Unproblematisch ist ein subjektiver Verfolgungswille in der Einleitung eines förmlichen Ermittlungsverfahrens oder in sonstigen nur gegenüber einem Beschuldigten zulässigen prozessualen Handlungen zu erkennen.

Ergibt sich die Beschuldigteneigenschaft jedoch nicht aus einem nach außen dokumentierten Willensakt der Ermittler, kann unter dem Gesichtspunkt der Umgehung der Beschuldigtenrechte gleichwohl ein Verstoß gegen die Belehrungspflicht vorliegen.

Zwar obliegt die Beurteilung dem pflichtgemäßen Ermessen des Ermittelnden, wenn der Tatverdacht jedoch so stark ist, dass die Strafverfolgungsbehörde andernfalls willkürlich die Grenzen ihres Beurteilungsspielraumes überschreiten würde, ist es verfahrensfehlerhaft, ohne vorausgegangene Belehrung eine Vernehmung durchzuführen (BGH NJW 2007, 2706).

Oft muss ein Beamter zunächst erst einen relevanten Sachverhalt erkennen bzw. die Beteiligung ermitteln, so lange er sich in dieser "Orientierungsphase" befindet, ist eine Belehrung noch gar nicht möglich. Diese Orientierungsphase kann er aber nicht ausdehnen, bis sich ein evtl. gehegter Verdacht bestätigt.

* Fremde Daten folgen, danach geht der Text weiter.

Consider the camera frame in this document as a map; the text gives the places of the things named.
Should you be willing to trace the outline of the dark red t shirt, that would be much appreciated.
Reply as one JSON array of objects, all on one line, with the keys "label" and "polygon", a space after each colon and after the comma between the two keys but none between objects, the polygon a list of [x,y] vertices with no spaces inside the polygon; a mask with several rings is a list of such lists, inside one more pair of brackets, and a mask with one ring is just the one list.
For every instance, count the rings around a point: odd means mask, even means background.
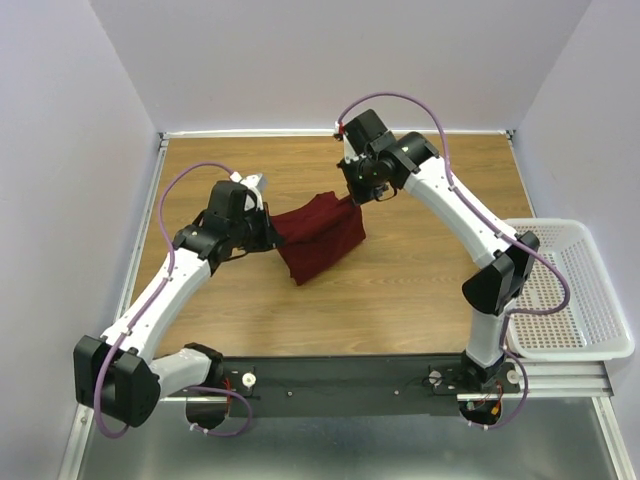
[{"label": "dark red t shirt", "polygon": [[302,207],[272,217],[284,238],[278,252],[297,286],[335,266],[366,238],[362,210],[350,195],[316,194]]}]

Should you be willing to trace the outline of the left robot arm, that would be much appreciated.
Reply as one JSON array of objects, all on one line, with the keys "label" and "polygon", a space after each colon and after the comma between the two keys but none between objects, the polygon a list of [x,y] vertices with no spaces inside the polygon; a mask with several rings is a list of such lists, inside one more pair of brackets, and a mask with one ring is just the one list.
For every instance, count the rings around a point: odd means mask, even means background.
[{"label": "left robot arm", "polygon": [[280,244],[262,198],[265,185],[261,174],[217,182],[137,300],[100,337],[79,340],[73,351],[79,404],[139,427],[164,397],[190,387],[209,395],[224,385],[223,356],[210,347],[190,343],[176,354],[155,354],[187,301],[234,251],[266,252]]}]

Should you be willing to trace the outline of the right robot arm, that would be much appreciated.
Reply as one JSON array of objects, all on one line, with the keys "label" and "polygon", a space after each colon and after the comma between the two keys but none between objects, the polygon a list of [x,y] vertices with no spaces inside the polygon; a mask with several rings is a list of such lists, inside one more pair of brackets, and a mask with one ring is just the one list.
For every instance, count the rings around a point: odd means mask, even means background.
[{"label": "right robot arm", "polygon": [[334,136],[344,144],[337,166],[355,204],[379,202],[386,190],[406,191],[454,233],[477,266],[462,285],[472,327],[454,371],[459,385],[485,390],[505,361],[505,310],[531,273],[538,238],[531,232],[519,235],[493,217],[455,176],[447,175],[444,158],[422,134],[396,137],[369,109],[348,123],[338,123]]}]

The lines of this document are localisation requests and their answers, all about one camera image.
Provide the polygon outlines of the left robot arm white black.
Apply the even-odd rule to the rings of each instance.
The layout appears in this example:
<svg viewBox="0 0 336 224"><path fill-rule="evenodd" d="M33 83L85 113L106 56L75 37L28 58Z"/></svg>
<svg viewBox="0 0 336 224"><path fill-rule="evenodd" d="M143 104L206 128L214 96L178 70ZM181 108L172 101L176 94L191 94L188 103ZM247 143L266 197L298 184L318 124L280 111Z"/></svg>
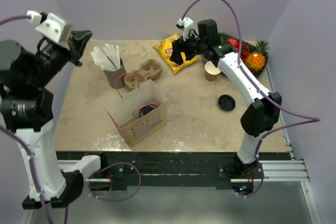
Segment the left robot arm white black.
<svg viewBox="0 0 336 224"><path fill-rule="evenodd" d="M53 94L46 85L67 64L80 67L92 32L72 31L64 46L42 38L31 53L15 40L1 41L1 114L4 132L21 149L30 183L24 209L47 204L65 208L82 193L92 174L103 178L109 165L100 154L85 155L61 169L54 148Z"/></svg>

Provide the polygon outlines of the paper bag pink white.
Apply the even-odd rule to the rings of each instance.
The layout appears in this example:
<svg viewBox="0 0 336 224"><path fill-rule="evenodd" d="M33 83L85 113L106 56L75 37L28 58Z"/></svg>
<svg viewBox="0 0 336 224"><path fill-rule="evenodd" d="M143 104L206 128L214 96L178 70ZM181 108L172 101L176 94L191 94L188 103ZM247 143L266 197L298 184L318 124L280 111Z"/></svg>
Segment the paper bag pink white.
<svg viewBox="0 0 336 224"><path fill-rule="evenodd" d="M154 104L157 108L140 117L140 109ZM106 107L115 128L129 147L134 147L167 123L168 101L158 85L148 80Z"/></svg>

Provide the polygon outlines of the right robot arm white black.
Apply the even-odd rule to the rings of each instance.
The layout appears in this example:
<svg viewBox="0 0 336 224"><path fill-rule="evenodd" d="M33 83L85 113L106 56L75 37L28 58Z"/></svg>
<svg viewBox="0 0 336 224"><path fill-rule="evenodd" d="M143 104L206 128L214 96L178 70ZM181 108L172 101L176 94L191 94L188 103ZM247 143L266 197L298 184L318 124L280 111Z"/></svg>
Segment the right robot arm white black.
<svg viewBox="0 0 336 224"><path fill-rule="evenodd" d="M230 178L246 178L257 165L262 137L279 120L278 107L282 97L278 92L270 92L256 79L240 61L237 50L229 41L221 41L214 20L198 22L198 31L194 31L193 20L186 17L179 19L176 26L183 35L173 41L170 60L181 65L184 59L203 56L229 78L247 104L247 110L240 119L245 131L241 147L234 160L223 168Z"/></svg>

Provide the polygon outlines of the black coffee cup lid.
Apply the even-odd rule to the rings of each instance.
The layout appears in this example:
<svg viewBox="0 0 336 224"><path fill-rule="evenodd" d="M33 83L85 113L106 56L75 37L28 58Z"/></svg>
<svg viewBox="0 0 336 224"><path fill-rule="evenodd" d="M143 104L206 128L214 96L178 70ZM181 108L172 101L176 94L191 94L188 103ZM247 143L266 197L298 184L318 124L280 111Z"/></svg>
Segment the black coffee cup lid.
<svg viewBox="0 0 336 224"><path fill-rule="evenodd" d="M221 110L228 112L235 108L236 102L230 95L223 94L218 98L218 106Z"/></svg>

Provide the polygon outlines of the brown paper coffee cup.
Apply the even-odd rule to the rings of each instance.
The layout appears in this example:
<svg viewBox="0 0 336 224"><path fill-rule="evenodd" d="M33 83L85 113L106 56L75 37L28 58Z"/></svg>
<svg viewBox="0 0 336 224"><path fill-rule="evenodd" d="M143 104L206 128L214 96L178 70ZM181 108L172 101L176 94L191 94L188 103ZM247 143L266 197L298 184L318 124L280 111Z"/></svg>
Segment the brown paper coffee cup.
<svg viewBox="0 0 336 224"><path fill-rule="evenodd" d="M205 79L207 81L215 81L218 77L218 75L221 73L221 71L214 66L214 64L211 61L208 61L205 66Z"/></svg>

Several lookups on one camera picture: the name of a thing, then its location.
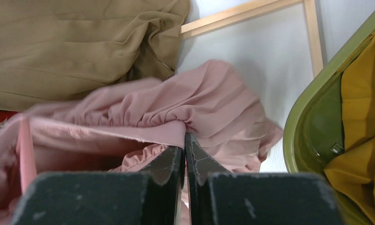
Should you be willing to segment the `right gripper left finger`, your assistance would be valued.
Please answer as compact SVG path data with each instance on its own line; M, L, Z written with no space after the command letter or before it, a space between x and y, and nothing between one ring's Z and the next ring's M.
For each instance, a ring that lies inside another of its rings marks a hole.
M13 225L178 225L184 151L168 147L138 172L46 172L22 195Z

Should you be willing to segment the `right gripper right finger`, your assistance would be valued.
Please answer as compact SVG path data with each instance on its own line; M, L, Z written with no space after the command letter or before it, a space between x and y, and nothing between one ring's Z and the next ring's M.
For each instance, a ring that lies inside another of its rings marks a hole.
M232 173L185 136L192 225L342 225L333 189L314 173Z

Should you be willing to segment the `pink pleated skirt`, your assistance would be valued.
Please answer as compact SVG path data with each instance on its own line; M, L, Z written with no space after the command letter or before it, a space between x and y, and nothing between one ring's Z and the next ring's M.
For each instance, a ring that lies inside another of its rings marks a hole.
M0 128L0 225L36 174L136 172L185 133L231 172L257 173L282 138L259 98L227 62L208 60L165 81L99 88L79 101L36 104Z

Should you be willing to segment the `yellow jacket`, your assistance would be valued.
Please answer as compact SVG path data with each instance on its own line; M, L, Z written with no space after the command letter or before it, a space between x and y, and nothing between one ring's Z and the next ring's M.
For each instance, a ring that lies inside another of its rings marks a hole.
M344 71L341 96L345 152L324 173L375 225L375 35Z

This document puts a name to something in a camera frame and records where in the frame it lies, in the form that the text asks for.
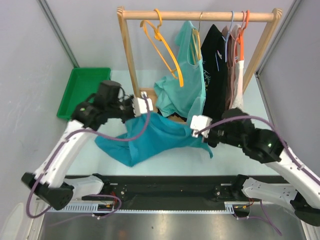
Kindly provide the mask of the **teal blue t shirt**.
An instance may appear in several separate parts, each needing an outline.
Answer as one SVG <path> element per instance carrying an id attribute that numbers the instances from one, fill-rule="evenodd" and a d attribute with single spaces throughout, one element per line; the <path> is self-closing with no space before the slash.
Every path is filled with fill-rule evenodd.
<path id="1" fill-rule="evenodd" d="M 203 149 L 208 152 L 210 158 L 213 157 L 207 143 L 202 142 L 199 137 L 192 137 L 192 130 L 188 125 L 172 121 L 155 112 L 151 113 L 148 126 L 139 138 L 132 141 L 115 141 L 98 136 L 95 138 L 95 144 L 111 158 L 128 167 L 174 148 Z"/>

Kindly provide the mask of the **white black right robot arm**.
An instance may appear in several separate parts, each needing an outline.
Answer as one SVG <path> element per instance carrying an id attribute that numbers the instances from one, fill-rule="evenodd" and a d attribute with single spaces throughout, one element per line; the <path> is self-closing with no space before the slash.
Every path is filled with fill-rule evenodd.
<path id="1" fill-rule="evenodd" d="M 293 153 L 267 120 L 234 108 L 219 121 L 202 115 L 199 125 L 199 134 L 210 146 L 223 143 L 240 148 L 247 157 L 274 170 L 289 183 L 280 187 L 238 175 L 230 188 L 235 200 L 265 200 L 290 210 L 311 226 L 320 225 L 319 176 Z"/>

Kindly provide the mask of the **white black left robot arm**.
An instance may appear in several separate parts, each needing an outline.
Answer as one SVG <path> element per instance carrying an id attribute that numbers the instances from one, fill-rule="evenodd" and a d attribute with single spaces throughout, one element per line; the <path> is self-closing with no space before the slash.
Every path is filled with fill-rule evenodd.
<path id="1" fill-rule="evenodd" d="M 120 97 L 122 91 L 120 83 L 104 80 L 97 92 L 75 107 L 62 137 L 44 163 L 21 178 L 31 196 L 36 195 L 57 211 L 74 199 L 95 195 L 105 200 L 110 196 L 108 181 L 97 173 L 75 179 L 65 177 L 81 148 L 108 119 L 125 122 L 136 117 L 139 98 L 134 95 Z"/>

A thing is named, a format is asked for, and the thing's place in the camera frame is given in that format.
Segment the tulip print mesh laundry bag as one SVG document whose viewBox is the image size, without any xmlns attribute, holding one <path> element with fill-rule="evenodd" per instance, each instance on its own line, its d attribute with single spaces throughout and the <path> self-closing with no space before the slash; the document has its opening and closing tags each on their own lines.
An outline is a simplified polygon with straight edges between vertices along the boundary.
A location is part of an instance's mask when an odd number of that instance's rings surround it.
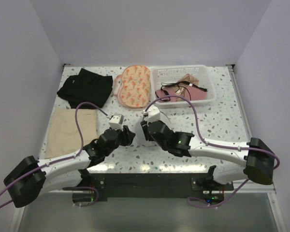
<svg viewBox="0 0 290 232">
<path fill-rule="evenodd" d="M 150 69 L 132 65 L 114 80 L 113 94 L 127 108 L 143 108 L 149 103 L 150 87 Z"/>
</svg>

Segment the white plastic basket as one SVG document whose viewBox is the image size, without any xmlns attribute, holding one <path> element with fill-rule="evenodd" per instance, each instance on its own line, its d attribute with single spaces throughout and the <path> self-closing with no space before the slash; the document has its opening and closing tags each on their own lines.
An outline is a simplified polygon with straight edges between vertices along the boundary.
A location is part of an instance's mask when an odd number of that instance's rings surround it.
<svg viewBox="0 0 290 232">
<path fill-rule="evenodd" d="M 166 66 L 151 70 L 151 98 L 164 97 L 156 102 L 160 108 L 186 107 L 212 103 L 217 98 L 209 68 L 204 65 Z"/>
</svg>

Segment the black garment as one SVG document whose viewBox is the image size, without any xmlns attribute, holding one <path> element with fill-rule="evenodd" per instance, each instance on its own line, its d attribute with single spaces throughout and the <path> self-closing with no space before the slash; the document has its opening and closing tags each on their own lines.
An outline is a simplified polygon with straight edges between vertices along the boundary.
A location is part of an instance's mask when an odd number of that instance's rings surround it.
<svg viewBox="0 0 290 232">
<path fill-rule="evenodd" d="M 102 76 L 82 68 L 78 75 L 67 78 L 57 95 L 66 100 L 72 109 L 82 102 L 90 102 L 94 106 L 84 104 L 81 109 L 95 109 L 105 105 L 112 91 L 112 76 Z"/>
</svg>

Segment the round white mesh laundry bag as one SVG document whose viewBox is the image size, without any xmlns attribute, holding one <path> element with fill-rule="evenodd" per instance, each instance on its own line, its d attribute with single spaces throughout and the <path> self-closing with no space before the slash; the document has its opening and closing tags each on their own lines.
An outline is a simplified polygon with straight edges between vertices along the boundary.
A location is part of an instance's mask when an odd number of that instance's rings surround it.
<svg viewBox="0 0 290 232">
<path fill-rule="evenodd" d="M 148 118 L 147 116 L 141 116 L 134 124 L 133 132 L 136 134 L 135 138 L 138 140 L 138 142 L 140 144 L 142 144 L 143 146 L 146 146 L 146 147 L 150 147 L 150 146 L 156 145 L 157 143 L 155 141 L 148 141 L 145 139 L 145 135 L 144 135 L 144 132 L 143 132 L 143 129 L 141 126 L 141 122 L 142 121 L 147 122 L 147 118 Z M 161 118 L 162 122 L 164 122 L 169 128 L 171 127 L 172 124 L 171 124 L 170 119 L 163 112 L 160 113 L 160 118 Z"/>
</svg>

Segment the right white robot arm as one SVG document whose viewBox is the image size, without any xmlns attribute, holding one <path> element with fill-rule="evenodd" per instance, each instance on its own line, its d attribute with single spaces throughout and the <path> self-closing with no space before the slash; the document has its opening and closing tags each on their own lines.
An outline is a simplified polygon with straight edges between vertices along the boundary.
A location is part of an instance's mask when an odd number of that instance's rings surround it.
<svg viewBox="0 0 290 232">
<path fill-rule="evenodd" d="M 261 185 L 271 185 L 275 160 L 272 150 L 258 138 L 249 142 L 202 141 L 192 133 L 173 131 L 158 120 L 145 120 L 135 126 L 136 137 L 144 146 L 157 144 L 176 157 L 208 157 L 224 161 L 222 166 L 209 168 L 205 183 L 216 190 L 235 180 L 248 179 Z"/>
</svg>

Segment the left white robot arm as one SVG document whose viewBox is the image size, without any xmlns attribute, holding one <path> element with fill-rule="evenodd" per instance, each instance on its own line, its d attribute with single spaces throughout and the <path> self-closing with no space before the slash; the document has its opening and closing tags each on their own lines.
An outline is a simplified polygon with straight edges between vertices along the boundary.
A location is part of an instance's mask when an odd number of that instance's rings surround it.
<svg viewBox="0 0 290 232">
<path fill-rule="evenodd" d="M 109 128 L 77 153 L 52 159 L 24 158 L 3 182 L 17 208 L 32 203 L 44 192 L 65 188 L 64 183 L 68 187 L 87 189 L 90 177 L 83 172 L 104 162 L 119 146 L 130 146 L 134 137 L 128 126 L 122 130 Z"/>
</svg>

Er muss vielmehr, sobald er gegen seinen Gesprächspartner bereits einen konkreten - wenn auch noch so leichten - Verdacht hat, ihn sofort belehren, sonst sind die von dem Beschuldigten gemachten Angaben nicht - auch nicht über den Umweg der Vernehmung des Beamten - verwertbar (BGH NJW 1997, 1591; NJW 2007, 2706).

Nicht nachzuvollziehen sind deshalb Entscheidungen wie die des BayObLG (zfs 2003, 518) oder des KG (NZV 2010, 422), die einen Verstoß gegen die Belehrungspflicht selbst dann noch verneinen, wenn ein Polizeibeamter anlässlich einer verdachtsunabhängigen Verkehrskontrolle Alkoholgeruch im Fahrzeug feststellt, den Fahrer aber vor der Befragung immer noch nicht belehrt.

 

Tipp: Belehrung des Halters bei Kennzeichenanzeigen

Wird aufgrund einer Halteranzeige ermittelt, so muss der Halter frühestmöglich belehrt werden. Der Beamte kann sich in diesen Fällen nicht mit einer sog. "informatorischen Befragung" begnügen (OLG Karlsruhe NZV 1994, 122; OLG Oldenburg StV 1995, 178; BVerfG DAR 1999, 65; AG Bayreuth NZV 2003, 202). Das gilt auch dann, wenn gegen den Halter konkret noch kein Verdacht besteht (LG Saarbrücken zfs 2013, 590).